The hypocrisy of HJR 1 is only made worse when paired with Senate Bill 92 (SB. 92). Since HJR 1 would merely create a ballot issue on the question of the proposed changes, it would have to go before the voters to be approved. SB 92 would allow the creation of an August special election to consider statewide ballot initiatives. This seems to further disprove the Ohio GOP’s flimsy excuses for changing the initiated amendment process. The rush to put HJR 1 before the voters in August instead of November seems squarely focused on a potential November abortion initiative. Beyond this, the hypocrisy of this move should rankle even the most jaded of political observers. It was the Ohio GOP, after all, who spearheaded the push for House Bill 458 (HB 458), which eliminated the August special election in almost all circumstances and was signed by Governor DeWine in January of this year.            

When HB 458 was introduced, its sponsor, State Representative Thomas Hall (R-Madison Twp.) minced no words in describing why the state should eliminate August special elections, declaring that they were “costly to taxpayers and fail to engage a meaningful amount of the electorate in the process.” Rep. Hall’s evaluation of August special elections is correct on both counts. Fiscally, SB 92 allocates twenty million dollars of taxpayer money to hold such an election, a significant sum. Electorally, in the 2022 August special election, a mere 631,000 Ohioans cast ballots, a paltry 8 percent of the electorate. Presumably the media coverage of HJR 1 and the implications for an abortion ballot initiative would raise political participation in a potential 2023 August special election. However, it is still likely that a crucial decision about how the will of Ohioans is reflected in the state constitution would be decided by a miniscule minority of Ohio voters.

HJR 1 has drawn criticism from all sides of the political aisle. Four former governors, two from each party, have come out against HJR 1, including most recently former governor Bob Taft. Taft’s letter to the Ohio General Assembly expressing his opposition was quick to point to quotes from current Ohio GOP members denouncing August special elections, including Secretary of State Frank LaRose, who described August special elections as unhealthy for “the taxpayer, elections officials, voters or the civic health of our state.”
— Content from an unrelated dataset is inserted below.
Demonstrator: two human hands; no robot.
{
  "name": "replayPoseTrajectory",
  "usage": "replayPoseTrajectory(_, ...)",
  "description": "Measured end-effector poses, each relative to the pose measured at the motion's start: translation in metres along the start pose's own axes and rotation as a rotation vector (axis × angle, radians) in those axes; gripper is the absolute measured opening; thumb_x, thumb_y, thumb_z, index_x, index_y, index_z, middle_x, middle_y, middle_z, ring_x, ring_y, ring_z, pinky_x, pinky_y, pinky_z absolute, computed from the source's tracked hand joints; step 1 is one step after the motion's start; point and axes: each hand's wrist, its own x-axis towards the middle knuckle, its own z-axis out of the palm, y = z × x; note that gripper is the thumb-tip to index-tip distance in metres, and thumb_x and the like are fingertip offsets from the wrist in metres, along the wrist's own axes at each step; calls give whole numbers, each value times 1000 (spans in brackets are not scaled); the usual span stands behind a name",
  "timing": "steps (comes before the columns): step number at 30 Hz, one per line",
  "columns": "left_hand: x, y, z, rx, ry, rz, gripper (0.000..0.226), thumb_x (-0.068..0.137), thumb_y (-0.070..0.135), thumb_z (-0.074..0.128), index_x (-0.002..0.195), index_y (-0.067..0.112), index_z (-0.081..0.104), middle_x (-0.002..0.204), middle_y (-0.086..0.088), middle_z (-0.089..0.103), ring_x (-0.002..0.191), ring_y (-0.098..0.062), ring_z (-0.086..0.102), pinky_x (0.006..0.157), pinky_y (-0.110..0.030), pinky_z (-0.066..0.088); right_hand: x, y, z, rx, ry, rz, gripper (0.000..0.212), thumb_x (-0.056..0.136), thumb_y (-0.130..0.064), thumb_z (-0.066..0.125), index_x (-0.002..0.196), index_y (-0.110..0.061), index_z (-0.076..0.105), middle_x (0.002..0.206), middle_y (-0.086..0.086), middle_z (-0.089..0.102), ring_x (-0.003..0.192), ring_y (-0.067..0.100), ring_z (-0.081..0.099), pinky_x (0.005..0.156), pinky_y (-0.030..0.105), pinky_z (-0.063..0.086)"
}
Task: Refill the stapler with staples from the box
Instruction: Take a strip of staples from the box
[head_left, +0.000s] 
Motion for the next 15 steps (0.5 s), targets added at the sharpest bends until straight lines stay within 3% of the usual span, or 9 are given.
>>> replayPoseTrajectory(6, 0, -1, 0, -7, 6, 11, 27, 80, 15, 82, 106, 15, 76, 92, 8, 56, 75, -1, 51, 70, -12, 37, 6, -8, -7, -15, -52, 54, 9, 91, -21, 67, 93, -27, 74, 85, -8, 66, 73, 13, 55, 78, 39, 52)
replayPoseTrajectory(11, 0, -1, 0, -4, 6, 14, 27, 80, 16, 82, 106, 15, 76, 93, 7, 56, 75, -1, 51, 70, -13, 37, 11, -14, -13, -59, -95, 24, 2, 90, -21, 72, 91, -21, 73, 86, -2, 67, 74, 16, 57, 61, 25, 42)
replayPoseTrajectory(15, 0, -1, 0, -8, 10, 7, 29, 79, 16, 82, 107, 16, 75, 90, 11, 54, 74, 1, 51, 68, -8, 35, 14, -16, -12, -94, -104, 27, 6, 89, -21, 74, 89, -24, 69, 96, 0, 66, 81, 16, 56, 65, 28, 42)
To review, HJR 1 would enshrine a form of minority rule, cutting off one of the last direct ways Ohio voters can influence the state free of interference, and to achieve this, Ohio Republicans want to reinstall an election that mere months ago they derided as wasteful and undemocratic. Even as the hypocrisy and realpolitik of the Ohio Republican party reaches untold proportions, there remains hope. HJR 1 still needs to progress through the legislature and while Governor DeWine has expressed plans to sign SB 92, it is by no means a foregone conclusion. Political pressure may still yet cause Ohio Republicans to reconsider this misguided attempt at limiting the voice of the people. Failing that, it will be up to Ohioans to rally to the ballot box and defend their right to directly influence their Constitution.